The harsh economic conditions, he added, were the result of Israeli settler-colonialism which depletes Palestinian natural and human potential, the US financial siege on the United Nations agency responsible for Palestinian refugees (UNRWA) and the Palestinian Authority (PA), besides to the decline in donor financial aid.
The Premier stressed that laborers remain the most vulnerable to the pandemic in the occupied Palestinian territories and the world, but their vulnerability in the occupied territories was exacerbated by the Israeli occupation’s actions.
He stressed the need that the United Nations creates and sponsors a crisis early warning system to reduce disaster ricks and highlighted the importance of developing comprehensive social justice systems, which include social insurance programs as an essential component.
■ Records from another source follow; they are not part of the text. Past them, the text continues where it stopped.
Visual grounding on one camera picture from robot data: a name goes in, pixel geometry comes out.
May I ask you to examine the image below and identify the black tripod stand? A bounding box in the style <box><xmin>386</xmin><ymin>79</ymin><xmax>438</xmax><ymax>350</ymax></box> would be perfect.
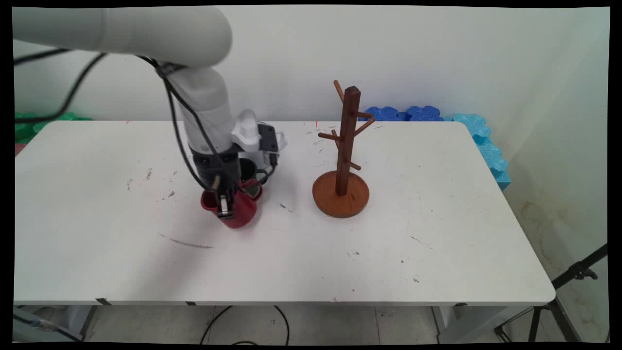
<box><xmin>494</xmin><ymin>243</ymin><xmax>609</xmax><ymax>344</ymax></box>

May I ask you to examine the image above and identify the green foam mat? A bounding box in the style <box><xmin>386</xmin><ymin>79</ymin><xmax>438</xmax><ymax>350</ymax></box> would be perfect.
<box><xmin>15</xmin><ymin>111</ymin><xmax>93</xmax><ymax>144</ymax></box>

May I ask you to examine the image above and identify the black cable with connector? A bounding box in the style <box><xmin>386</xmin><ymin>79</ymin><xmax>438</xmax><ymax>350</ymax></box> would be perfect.
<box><xmin>14</xmin><ymin>311</ymin><xmax>86</xmax><ymax>343</ymax></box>

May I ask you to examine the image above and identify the dark blue foam mat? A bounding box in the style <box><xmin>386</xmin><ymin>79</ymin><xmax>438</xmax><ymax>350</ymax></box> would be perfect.
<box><xmin>362</xmin><ymin>105</ymin><xmax>446</xmax><ymax>122</ymax></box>

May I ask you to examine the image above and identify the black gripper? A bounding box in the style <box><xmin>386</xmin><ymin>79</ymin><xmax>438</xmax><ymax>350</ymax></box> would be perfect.
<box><xmin>190</xmin><ymin>150</ymin><xmax>248</xmax><ymax>219</ymax></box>

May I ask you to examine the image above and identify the white enamel mug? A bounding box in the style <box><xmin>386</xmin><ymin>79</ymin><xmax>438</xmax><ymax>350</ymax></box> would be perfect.
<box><xmin>253</xmin><ymin>121</ymin><xmax>288</xmax><ymax>169</ymax></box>

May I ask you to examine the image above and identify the brown wooden mug tree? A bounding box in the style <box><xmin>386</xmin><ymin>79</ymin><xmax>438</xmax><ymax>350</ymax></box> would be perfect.
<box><xmin>312</xmin><ymin>80</ymin><xmax>377</xmax><ymax>219</ymax></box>

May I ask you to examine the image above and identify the dark green enamel mug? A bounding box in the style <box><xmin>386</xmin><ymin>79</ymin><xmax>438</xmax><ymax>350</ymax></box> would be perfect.
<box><xmin>238</xmin><ymin>157</ymin><xmax>270</xmax><ymax>186</ymax></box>

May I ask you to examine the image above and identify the white table leg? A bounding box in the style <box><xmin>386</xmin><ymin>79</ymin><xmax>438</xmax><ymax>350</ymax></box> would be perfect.
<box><xmin>432</xmin><ymin>305</ymin><xmax>533</xmax><ymax>344</ymax></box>

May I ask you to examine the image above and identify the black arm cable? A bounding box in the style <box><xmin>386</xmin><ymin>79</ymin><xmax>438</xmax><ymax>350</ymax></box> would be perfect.
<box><xmin>14</xmin><ymin>48</ymin><xmax>278</xmax><ymax>194</ymax></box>

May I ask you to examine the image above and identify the black floor cable loop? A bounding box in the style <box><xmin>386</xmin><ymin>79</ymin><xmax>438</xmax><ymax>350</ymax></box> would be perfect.
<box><xmin>199</xmin><ymin>305</ymin><xmax>291</xmax><ymax>346</ymax></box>

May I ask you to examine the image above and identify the red enamel mug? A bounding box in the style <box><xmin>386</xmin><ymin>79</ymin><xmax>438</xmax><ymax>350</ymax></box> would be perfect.
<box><xmin>201</xmin><ymin>178</ymin><xmax>264</xmax><ymax>229</ymax></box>

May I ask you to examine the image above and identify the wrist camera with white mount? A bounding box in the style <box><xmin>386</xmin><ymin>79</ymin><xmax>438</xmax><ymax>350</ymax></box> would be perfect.
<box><xmin>230</xmin><ymin>109</ymin><xmax>280</xmax><ymax>169</ymax></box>

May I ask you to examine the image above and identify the light blue foam mat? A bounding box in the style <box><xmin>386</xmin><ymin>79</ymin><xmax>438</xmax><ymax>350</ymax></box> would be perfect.
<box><xmin>442</xmin><ymin>113</ymin><xmax>512</xmax><ymax>191</ymax></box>

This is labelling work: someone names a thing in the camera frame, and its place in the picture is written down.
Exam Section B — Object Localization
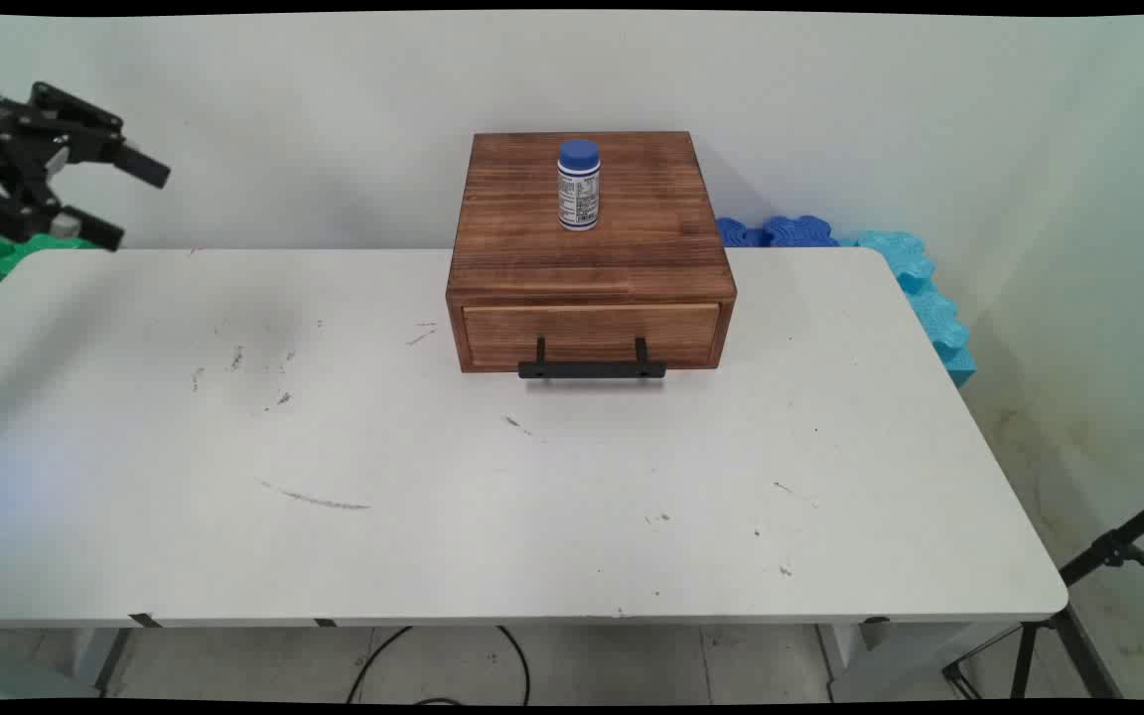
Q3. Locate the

Commenting on the government’s measures to battle the pandemic outbreak, he noted that the government managed to quickly and effectively contain the outbreak in the first stage of the pandemic, reducing the pandemic impacts in the labor market and laborers and facilitating return to normal life.
He pointed out that the government has developed an emergency response plan focused on providing urgent financial aid to disadvantaged families and thousands of jobless laborers besides to an economic recovery plan focused on providing lending portfolios to sustain businesses.
Shtayyeh made his remarks before the ILO’s virtual summit on COVID-10, held under the theme “COVID-19 and the World of Work- Building a Better Future of Work”.
The summit brought together over 60 heads of state and some 20 chiefs of international organizations, including the United Nations and the World Health Organization.